What is expected:
Give all of the data below again exactly, and drop the images.

Data items
::::::::
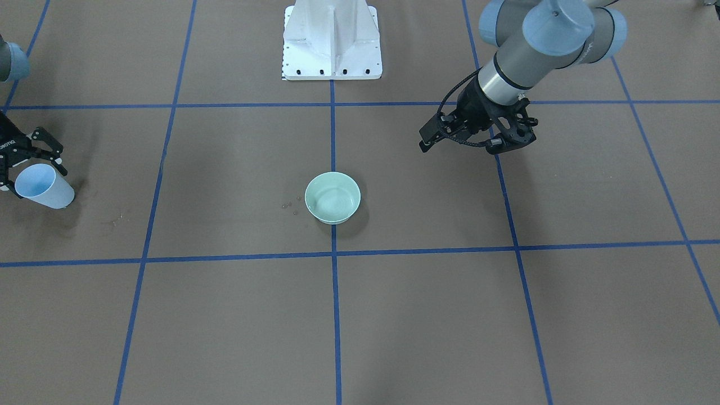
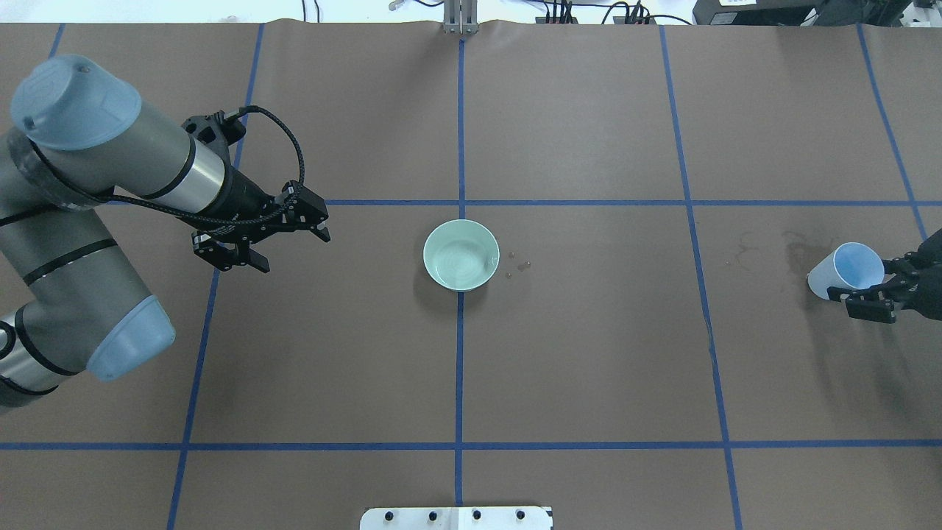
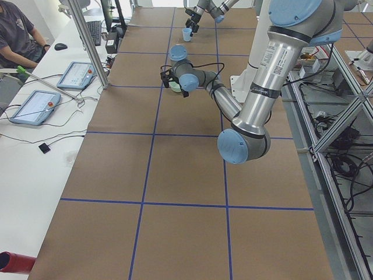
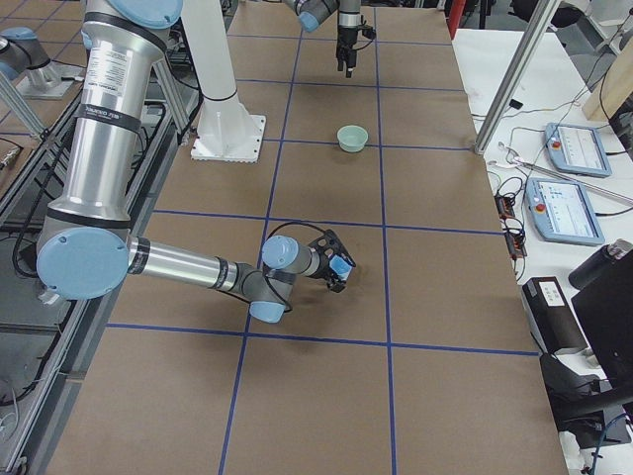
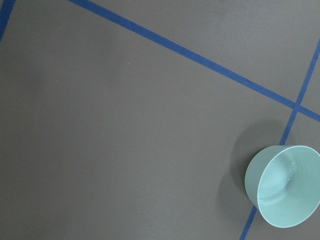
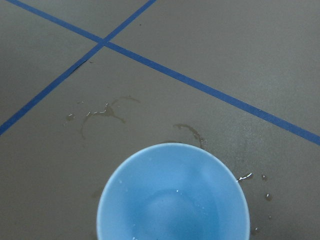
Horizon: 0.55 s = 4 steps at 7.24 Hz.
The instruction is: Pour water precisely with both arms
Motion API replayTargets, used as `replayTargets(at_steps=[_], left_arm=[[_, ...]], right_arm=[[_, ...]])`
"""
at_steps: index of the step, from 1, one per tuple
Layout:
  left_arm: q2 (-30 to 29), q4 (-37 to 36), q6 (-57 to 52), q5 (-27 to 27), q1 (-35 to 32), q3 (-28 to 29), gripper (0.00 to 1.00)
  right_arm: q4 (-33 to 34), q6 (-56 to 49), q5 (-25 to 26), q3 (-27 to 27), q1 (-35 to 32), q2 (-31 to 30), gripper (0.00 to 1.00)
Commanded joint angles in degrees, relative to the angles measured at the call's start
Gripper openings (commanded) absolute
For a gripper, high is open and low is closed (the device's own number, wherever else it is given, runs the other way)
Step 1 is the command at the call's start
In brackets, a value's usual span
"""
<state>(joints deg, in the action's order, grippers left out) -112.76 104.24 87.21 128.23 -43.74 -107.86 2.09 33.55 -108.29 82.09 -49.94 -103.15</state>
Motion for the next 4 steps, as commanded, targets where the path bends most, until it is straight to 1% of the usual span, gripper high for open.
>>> replayTargets(at_steps=[1, 3, 4], left_arm=[[0.0, 0.0, 0.07, 0.0, -0.11, -0.16, 1.0], [0.0, -0.26, 0.07, 0.0, -0.2, -0.42, 1.0], [0.0, -0.35, 0.07, 0.0, -0.29, -0.43, 1.0]], right_arm=[[-0.33, 0.37, 0.01, 0.0, 0.02, 0.58, 0.93], [-0.59, 0.37, 0.1, 0.0, 0.02, 0.67, 0.89], [-0.68, 0.28, 0.1, 0.0, 0.02, 0.58, 0.85]])
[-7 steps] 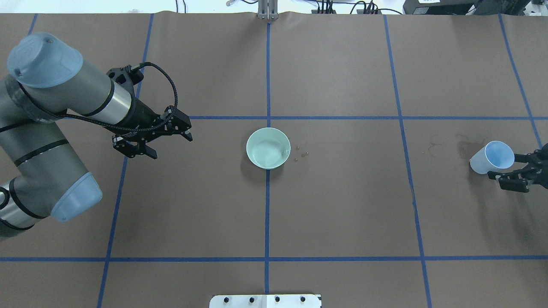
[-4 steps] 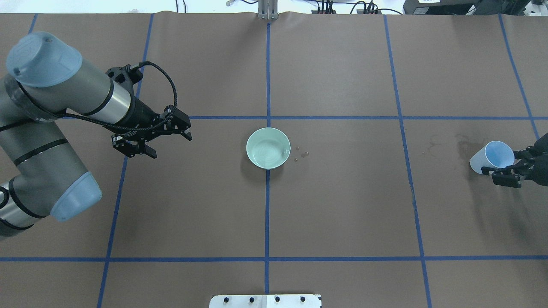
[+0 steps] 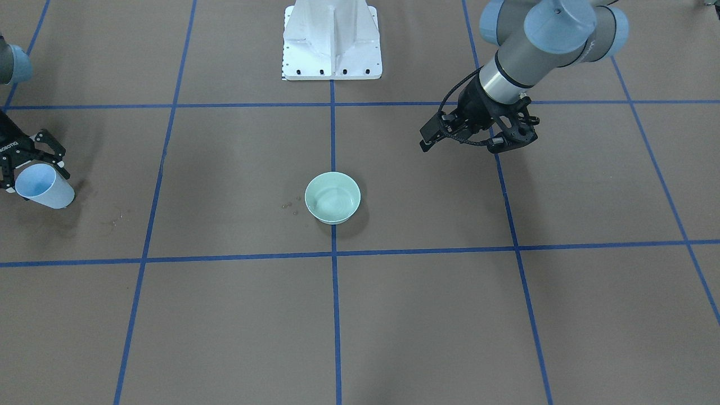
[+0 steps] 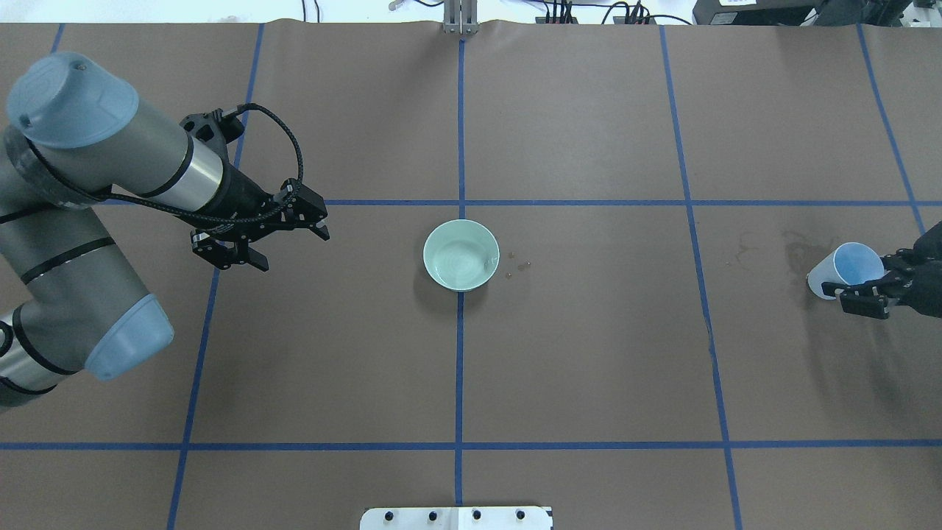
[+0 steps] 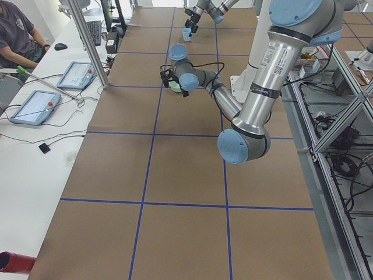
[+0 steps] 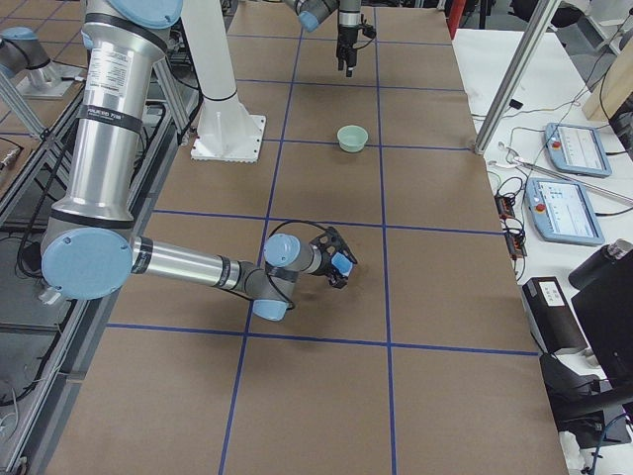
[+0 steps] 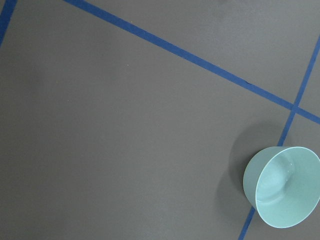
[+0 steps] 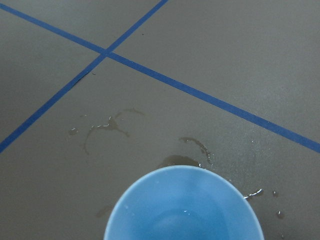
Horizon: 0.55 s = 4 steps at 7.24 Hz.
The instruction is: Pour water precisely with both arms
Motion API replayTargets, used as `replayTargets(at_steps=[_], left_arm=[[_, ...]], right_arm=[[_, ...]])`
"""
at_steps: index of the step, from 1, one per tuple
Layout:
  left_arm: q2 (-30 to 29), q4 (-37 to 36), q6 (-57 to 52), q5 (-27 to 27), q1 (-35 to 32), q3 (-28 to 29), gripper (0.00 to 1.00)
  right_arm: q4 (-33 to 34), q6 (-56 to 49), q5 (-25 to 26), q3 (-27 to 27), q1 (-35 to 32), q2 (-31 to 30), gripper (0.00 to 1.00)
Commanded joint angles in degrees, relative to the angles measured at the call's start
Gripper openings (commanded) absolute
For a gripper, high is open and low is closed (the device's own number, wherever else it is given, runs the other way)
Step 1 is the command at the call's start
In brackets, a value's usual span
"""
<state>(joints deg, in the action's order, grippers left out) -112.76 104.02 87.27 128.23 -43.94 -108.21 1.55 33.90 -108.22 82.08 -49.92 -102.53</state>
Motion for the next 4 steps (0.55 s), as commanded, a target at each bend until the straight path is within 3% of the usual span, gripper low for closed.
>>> replayTargets(at_steps=[1, 2, 3, 4], left_arm=[[0.0, -0.13, 0.0, 0.0, -0.09, -0.07, 1.0], [0.0, -0.13, 0.0, 0.0, -0.09, -0.07, 1.0], [0.0, -0.13, 0.0, 0.0, -0.09, -0.07, 1.0], [0.0, -0.13, 0.0, 0.0, -0.26, -0.07, 1.0]], right_arm=[[-0.14, -0.07, 0.03, 0.09, -0.09, -0.04, 0.75], [-0.05, 0.02, 0.03, 0.09, -0.09, 0.05, 0.5], [-0.05, 0.02, -0.41, 0.62, -0.09, 0.05, 0.08], [0.56, 0.19, -0.5, 1.49, -0.09, 0.75, 0.0]])
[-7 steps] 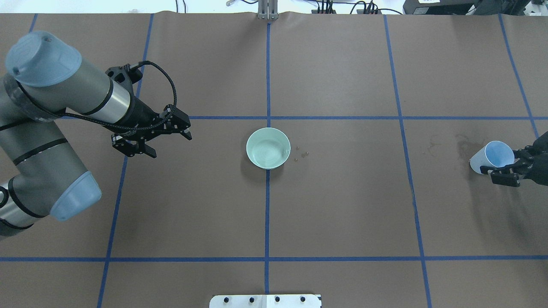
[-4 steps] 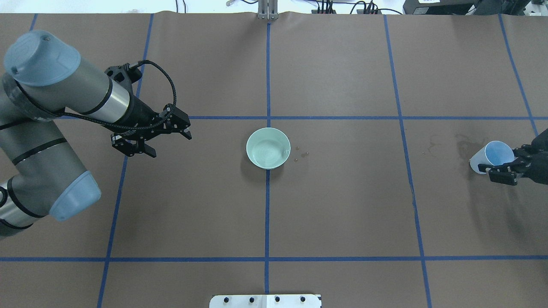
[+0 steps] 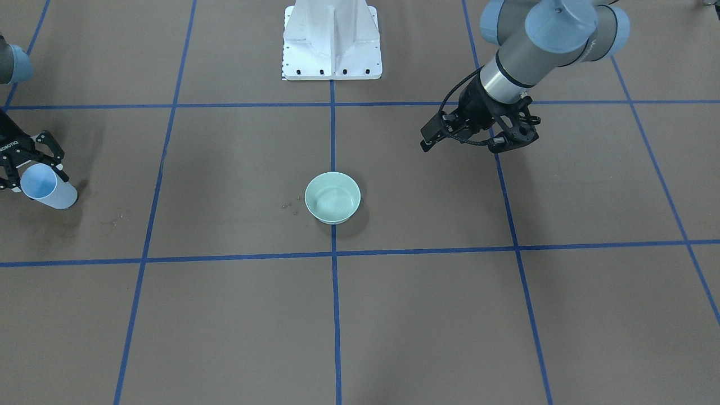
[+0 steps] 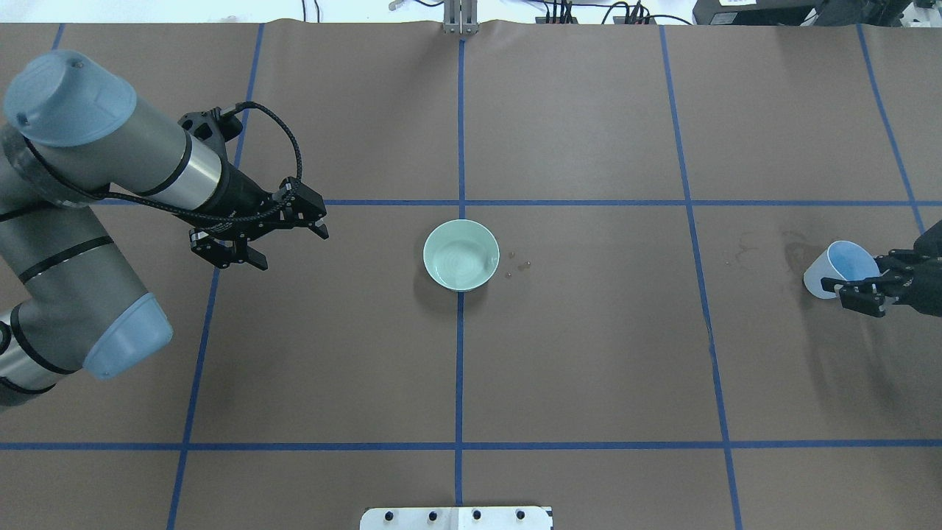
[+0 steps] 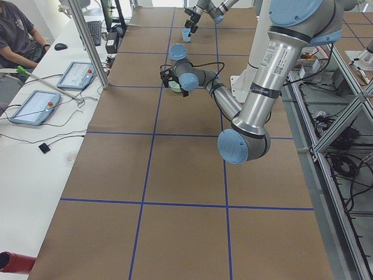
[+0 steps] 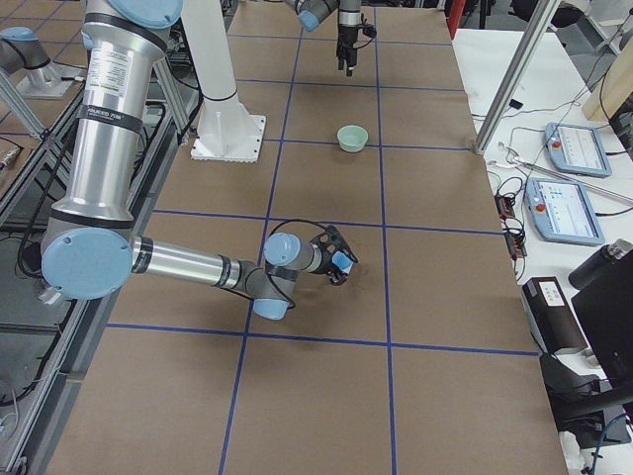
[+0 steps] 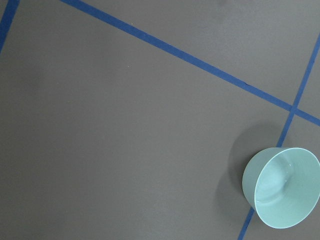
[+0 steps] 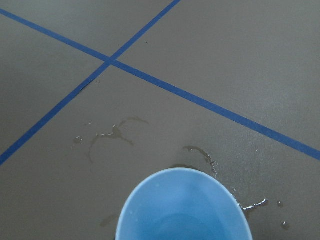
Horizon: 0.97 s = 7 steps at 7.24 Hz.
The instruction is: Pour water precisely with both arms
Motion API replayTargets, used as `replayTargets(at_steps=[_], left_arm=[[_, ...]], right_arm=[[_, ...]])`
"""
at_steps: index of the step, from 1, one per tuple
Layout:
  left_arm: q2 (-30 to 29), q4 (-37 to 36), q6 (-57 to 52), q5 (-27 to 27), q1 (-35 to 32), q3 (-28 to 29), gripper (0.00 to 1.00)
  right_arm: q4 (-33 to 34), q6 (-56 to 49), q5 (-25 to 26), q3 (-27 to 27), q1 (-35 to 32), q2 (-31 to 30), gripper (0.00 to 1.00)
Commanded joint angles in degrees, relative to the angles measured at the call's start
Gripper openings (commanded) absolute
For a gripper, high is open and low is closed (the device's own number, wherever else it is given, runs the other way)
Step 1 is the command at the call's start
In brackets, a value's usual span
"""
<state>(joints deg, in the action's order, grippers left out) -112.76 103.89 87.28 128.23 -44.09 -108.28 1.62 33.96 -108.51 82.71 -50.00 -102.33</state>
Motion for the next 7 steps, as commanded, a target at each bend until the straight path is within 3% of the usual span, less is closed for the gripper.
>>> replayTargets(at_steps=[1, 2, 3, 5, 7], left_arm=[[0.0, -0.09, 0.0, 0.0, -0.29, 0.08, 1.0], [0.0, -0.09, 0.0, 0.0, -0.29, 0.08, 1.0], [-0.09, -0.09, 0.0, 0.0, -0.47, 0.26, 1.0], [0.0, -0.09, -0.35, 0.09, -1.17, 0.44, 1.0], [0.0, -0.09, -0.88, 0.35, -2.57, 1.57, 1.0]], right_arm=[[1.36, 4.23, -0.04, 2.27, -0.01, 1.94, 0.0], [6.15, 6.97, 0.4, 5.41, -0.1, 3.78, 0.0], [15.25, 7.0, 4.14, 11.79, -0.01, 3.8, 0.0], [39.23, 7.0, 6.72, 25.34, 3.22, 7.46, 0.0], [55.77, 7.09, 11.02, 30.3, 8.49, 15.26, 0.0]])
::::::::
Answer area:
Horizon: 0.55 s = 4 steps at 7.24 Hz.
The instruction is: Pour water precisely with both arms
Motion API replayTargets, used as `replayTargets(at_steps=[_], left_arm=[[_, ...]], right_arm=[[_, ...]])`
"""
at_steps: index of the step, from 1, one per tuple
Layout:
  left_arm: q2 (-30 to 29), q4 (-37 to 36), q6 (-57 to 52), q5 (-27 to 27), q1 (-35 to 32), q3 (-28 to 29), gripper (0.00 to 1.00)
  right_arm: q4 (-33 to 34), q6 (-56 to 49), q5 (-25 to 26), q3 (-27 to 27), q1 (-35 to 32), q2 (-31 to 30), gripper (0.00 to 1.00)
Commanded joint angles in degrees, relative to the angles measured at the call's start
Gripper openings (commanded) absolute
For a gripper, high is open and low is closed (the device's own number, wherever else it is given, runs the other way)
Step 1 is the command at the call's start
In brackets, a value's usual span
"""
<state>(joints deg, in the action's order, grippers left out) -112.76 104.24 87.21 128.23 -43.74 -107.86 2.09 33.55 -108.29 82.09 -49.94 -103.15</state>
Motion for the next 4 steps, as commanded, targets where the path bends most, until it is straight to 1% of the usual span, gripper high for open.
>>> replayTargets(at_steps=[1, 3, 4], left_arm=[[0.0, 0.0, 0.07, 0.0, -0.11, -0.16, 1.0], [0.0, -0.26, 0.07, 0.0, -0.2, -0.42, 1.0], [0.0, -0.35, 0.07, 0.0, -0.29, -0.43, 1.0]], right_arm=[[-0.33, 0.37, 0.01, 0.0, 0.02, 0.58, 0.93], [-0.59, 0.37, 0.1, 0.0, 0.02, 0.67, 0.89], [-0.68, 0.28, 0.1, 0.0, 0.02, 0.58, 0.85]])
[-7 steps] 
[-4 steps] 
[+0 steps] 
[+0 steps] 
[+0 steps] 
[+0 steps] 
[+0 steps] 
[+0 steps] 
Horizon: 0.55 s = 4 steps at 7.24 Hz.
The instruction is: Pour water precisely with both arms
Motion API replayTargets, used as `replayTargets(at_steps=[_], left_arm=[[_, ...]], right_arm=[[_, ...]])`
"""
at_steps: index of the step, from 1, one per tuple
Layout:
  left_arm: q2 (-30 to 29), q4 (-37 to 36), q6 (-57 to 52), q5 (-27 to 27), q1 (-35 to 32), q3 (-28 to 29), gripper (0.00 to 1.00)
  right_arm: q4 (-33 to 34), q6 (-56 to 49), q5 (-25 to 26), q3 (-27 to 27), q1 (-35 to 32), q2 (-31 to 30), gripper (0.00 to 1.00)
Commanded joint angles in degrees, relative to the angles measured at the call's start
Gripper openings (commanded) absolute
For a gripper, high is open and low is closed (the device's own number, wherever else it is given, runs the other way)
Step 1 is the command at the call's start
In brackets, a value's usual span
"""
<state>(joints deg, in the action's order, grippers left out) -112.76 104.02 87.27 128.23 -43.94 -108.21 1.55 33.90 -108.22 82.08 -49.92 -102.53</state>
Motion for the next 4 steps (0.55 s), as commanded, a target at each bend until the straight path is within 3% of the usual span, gripper low for closed.
>>> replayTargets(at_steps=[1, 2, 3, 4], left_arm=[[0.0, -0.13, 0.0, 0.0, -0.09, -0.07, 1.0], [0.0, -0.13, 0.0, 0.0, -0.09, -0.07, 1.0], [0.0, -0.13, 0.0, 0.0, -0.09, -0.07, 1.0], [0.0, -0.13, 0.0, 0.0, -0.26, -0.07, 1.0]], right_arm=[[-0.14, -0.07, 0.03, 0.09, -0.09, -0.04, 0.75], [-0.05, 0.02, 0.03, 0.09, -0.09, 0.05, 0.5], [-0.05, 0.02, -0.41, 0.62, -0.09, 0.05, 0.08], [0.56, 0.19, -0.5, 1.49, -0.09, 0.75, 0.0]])
[-7 steps] 
[-4 steps] 
[+0 steps] 
[+0 steps] 
[+0 steps] 
[+0 steps] 
[+0 steps] 
[+0 steps] 
Horizon: 0.97 s = 7 steps at 7.24 Hz.
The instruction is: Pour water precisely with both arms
Motion API replayTargets, used as `replayTargets(at_steps=[_], left_arm=[[_, ...]], right_arm=[[_, ...]])`
"""
at_steps: index of the step, from 1, one per tuple
Layout:
  left_arm: q2 (-30 to 29), q4 (-37 to 36), q6 (-57 to 52), q5 (-27 to 27), q1 (-35 to 32), q3 (-28 to 29), gripper (0.00 to 1.00)
  right_arm: q4 (-33 to 34), q6 (-56 to 49), q5 (-25 to 26), q3 (-27 to 27), q1 (-35 to 32), q2 (-31 to 30), gripper (0.00 to 1.00)
Commanded joint angles in degrees, relative to the angles measured at the call's start
Gripper openings (commanded) absolute
For a gripper, high is open and low is closed (the device's own number, wherever else it is given, runs the other way)
Step 1 is the command at the call's start
In brackets, a value's usual span
"""
<state>(joints deg, in the action's order, grippers left out) -112.76 103.89 87.28 128.23 -44.09 -108.28 1.62 33.96 -108.51 82.71 -50.00 -102.33</state>
Motion for the next 7 steps, as commanded, a target at each bend until the straight path is within 3% of the usual span, less is closed for the gripper.
>>> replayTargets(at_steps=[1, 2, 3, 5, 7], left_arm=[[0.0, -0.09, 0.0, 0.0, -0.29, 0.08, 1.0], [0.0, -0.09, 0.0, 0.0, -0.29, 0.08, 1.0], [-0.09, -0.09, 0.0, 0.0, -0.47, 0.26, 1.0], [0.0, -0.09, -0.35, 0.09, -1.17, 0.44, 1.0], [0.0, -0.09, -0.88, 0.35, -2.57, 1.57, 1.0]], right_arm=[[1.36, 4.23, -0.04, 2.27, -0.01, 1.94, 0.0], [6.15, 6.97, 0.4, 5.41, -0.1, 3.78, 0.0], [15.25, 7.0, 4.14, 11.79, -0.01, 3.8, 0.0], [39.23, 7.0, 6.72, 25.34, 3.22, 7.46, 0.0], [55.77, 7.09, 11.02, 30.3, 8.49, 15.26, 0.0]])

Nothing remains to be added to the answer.